This month, surely to the chagrin of family members and friends with whom I haven’t spoken face to face for over a decade, I quit Facebook. I also suspended posting photos to Instagram, the photo sharing service that Facebook recently acquired for $715 million and where I have almost 9,000 followers. But probably not for the reasons you might think.

Facebook’s legendarily fast and loose approach to user privacy has long been something of a cliché, which is why deleting one’s account is now something of a hollow techno-political statement – the Internet equivalent to moving off the grid to a cabin in the mountains. And it’s certainly not as if Facebook has much to worry about, as no number of high-profile abandoners over the last two years have slowed the company’s ballooning growth, now at over a billion active users.

So few Facebook users took part in Facebook’s last site-governance voting, in which users were asked to approve or disapprove a number of workaday changes to its policy, that it resulted in the eventual shutdown of the site-governance balloting itself.

I also suspect that most Instagram users won’t go to the mat over the company’s proposed terms of service changes, which provided Facebook the ability to sell users’ photos. (Instagram has since backpedaled on these changes, smartly.)

Despite any nefarious behavior, real or perceived, my decision to quit was actually far less sophisticated. In the case of Facebook, I’ve simply never been fond of the service and intended to remove my largely inactive account for years. In the case of Instagram, I’ve fallen out of love with highly filtered square photos of sunsets and (often delicious-looking) plates of food.

In my search for technology products and services that somehow enrich or add value to my life, Facebook and Instagram have been a net negative not only in their usefulness, but also in other, subtle ways most people don’t often consider.

The longer users keep any of their accounts alive – even if dormant – on the dozens or hundreds of sites, services and apps registered with over the years, the greater the chances are of that data’s being used in ways we may not approve. This isn’t anything new, but as privacy policies shift and companies change hands, data we may think of as being rather personal can become highly liquid.

A decade ago, I joined one of the early social networking sites, Friendster, which struggled to find a business model and eventually collapsed as users migrated to MySpace. In the intervening years, Friendster’s brand, intellectual property (including some seminal social networking patents), and most important, user data from millions of people, were broken up or changed hands.

Now, eons later (in Internet time), Friendster lives on as an online gaming company aimed at Southeast Asian youth. I might have eventually discovered this fact by keeping up on technology news, but it turns out there was no need: one day last year, my inbox started to fill up with Friendster marketing messages for the first time in years, and I realized that my long-forgotten decade-old profile data had been sold, without my knowledge or permission, to a company I’d never heard of in Asia. And I could do nothing about it.

As technology companies work overtime to make it easier to sign up and maintain accounts, little regard is given to the long-term ownership and use of our data. After all, it’s far easier for each of us to simply forget and neglect all the random sites and services we’ve signed up for than to keep up with the innumerable changes to opaque terms of service and privacy policy documents, or monitor every merger and acquisition of every company that makes something we use. In fact, to do so would basically be a full-time job, and an excruciatingly tedious one at that.

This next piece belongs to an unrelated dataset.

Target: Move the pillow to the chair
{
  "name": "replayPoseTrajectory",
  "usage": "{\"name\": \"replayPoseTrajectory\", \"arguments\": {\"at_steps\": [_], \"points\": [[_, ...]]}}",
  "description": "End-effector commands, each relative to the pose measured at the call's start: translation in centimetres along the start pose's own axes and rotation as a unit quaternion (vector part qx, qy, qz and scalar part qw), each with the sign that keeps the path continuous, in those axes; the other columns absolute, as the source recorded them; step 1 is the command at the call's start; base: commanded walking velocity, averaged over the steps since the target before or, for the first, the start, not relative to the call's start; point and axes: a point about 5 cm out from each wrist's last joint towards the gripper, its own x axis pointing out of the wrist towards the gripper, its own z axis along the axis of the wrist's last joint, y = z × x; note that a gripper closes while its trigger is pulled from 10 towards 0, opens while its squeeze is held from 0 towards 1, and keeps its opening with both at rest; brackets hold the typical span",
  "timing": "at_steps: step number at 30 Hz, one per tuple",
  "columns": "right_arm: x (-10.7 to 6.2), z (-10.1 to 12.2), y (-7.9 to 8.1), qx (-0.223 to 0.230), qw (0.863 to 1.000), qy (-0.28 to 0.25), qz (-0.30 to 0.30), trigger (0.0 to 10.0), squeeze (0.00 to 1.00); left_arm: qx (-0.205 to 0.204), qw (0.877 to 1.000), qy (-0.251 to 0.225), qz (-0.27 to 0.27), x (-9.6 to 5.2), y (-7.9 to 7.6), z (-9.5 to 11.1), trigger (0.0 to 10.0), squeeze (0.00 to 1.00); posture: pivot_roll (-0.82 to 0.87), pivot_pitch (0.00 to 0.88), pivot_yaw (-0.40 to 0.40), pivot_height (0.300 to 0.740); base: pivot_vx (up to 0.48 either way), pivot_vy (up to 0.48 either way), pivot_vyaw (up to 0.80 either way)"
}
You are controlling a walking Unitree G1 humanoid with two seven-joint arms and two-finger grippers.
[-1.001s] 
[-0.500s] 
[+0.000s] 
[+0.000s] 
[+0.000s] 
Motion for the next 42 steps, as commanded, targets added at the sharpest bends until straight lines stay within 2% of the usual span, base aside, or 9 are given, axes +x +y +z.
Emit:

There are other costs to letting accounts go dormant, too. The final time I loaded Facebook to click the delete button, I noticed weeks-old friend requests from my grandmother and one of my cousins. Since I long ago configured my Facebook profile to automatically ingest and posts my tweets, I’m sure it outwardly seemed as if I’m an active Facebook user. Which, of course, would make me a huge jerk for not responding to their friend requests.

I’ve also been on the other side of the same situation, having sent unrequited friend requests on other social networks like Path, never knowing whether I’ve been spurned, or whether the other party just doesn’t use the service very often.

Perhaps worst of all, in an era where we meticulously prune our online personae, services like Facebook require constant diligence and maintenance. On Twitter accounts, About.me profiles, or LinkedIn bios, at the very least users are empowered by complete control in their outward appearance. This is in contrast to Facebook and any other social tool that allows any user in its social graph to associate you with all manner of unrelated career- (or even potentially life-) changing posts or images.

We’d all be much better off simplifying our technological footprints and consolidating our trust in the few services that provide us the greatest value with the fewest unintended side effects. In the end, I’m not afraid to admit it. I’m a quitter.

And you should be, too. People wondering what there is to gain by thinning their online accounts sometimes ask: “Why quit?” Instead, I think every once in a while we should all ask ourselves: “Why stay?”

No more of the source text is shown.